+++ Provided material +++

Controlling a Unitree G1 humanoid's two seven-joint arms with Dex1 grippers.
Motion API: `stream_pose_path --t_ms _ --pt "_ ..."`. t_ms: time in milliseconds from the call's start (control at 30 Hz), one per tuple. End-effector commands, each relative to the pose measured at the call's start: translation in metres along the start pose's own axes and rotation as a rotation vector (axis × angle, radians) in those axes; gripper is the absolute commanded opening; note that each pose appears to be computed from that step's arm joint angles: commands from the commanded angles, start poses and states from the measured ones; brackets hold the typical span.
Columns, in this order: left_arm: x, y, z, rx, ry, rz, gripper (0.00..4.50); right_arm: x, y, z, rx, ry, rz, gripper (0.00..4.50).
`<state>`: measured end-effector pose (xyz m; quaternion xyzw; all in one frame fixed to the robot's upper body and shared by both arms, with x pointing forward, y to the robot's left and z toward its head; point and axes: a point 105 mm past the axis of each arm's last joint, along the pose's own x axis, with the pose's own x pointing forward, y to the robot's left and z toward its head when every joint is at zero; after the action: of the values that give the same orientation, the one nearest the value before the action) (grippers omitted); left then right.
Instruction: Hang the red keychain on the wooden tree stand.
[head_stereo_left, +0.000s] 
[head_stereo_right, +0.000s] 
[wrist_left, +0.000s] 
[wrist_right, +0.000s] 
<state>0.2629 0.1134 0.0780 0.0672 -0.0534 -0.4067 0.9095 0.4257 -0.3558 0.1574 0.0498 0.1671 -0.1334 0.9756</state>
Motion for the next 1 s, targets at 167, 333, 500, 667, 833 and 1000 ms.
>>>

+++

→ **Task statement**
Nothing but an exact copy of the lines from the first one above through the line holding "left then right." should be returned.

→ **Answer to the exercise**
Controlling a Unitree G1 humanoid's two seven-joint arms with Dex1 grippers.
Motion API: `stream_pose_path --t_ms _ --pt "_ ..."`. t_ms: time in milliseconds from the call's start (control at 30 Hz), one per tuple. End-effector commands, each relative to the pose measured at the call's start: translation in metres along the start pose's own axes and rotation as a rotation vector (axis × angle, radians) in those axes; gripper is the absolute commanded opening; note that each pose appears to be computed from that step's arm joint angles: commands from the commanded angles, start poses and states from the measured ones; brackets hold the typical span.
Columns, in this order: left_arm: x, y, z, rx, ry, rz, gripper (0.00..4.50); right_arm: x, y, z, rx, ry, rz, gripper (0.00..4.50).
`<state>`: measured end-effector pose (xyz m; quaternion xyzw; all in one frame fixed to the robot's upper body and shared by both arms, with x pointing forward, y to the robot's left and z toward its head; point and axes: a point 105 mm past the axis of each arm's last joint, along the pose's own x axis, with the pose's own x pointing forward, y to the robot's left and z toward its head when every joint is at zero; after the action: of the values that give the same orientation, the one nearest the value before the action) (grippers omitted); left then right.

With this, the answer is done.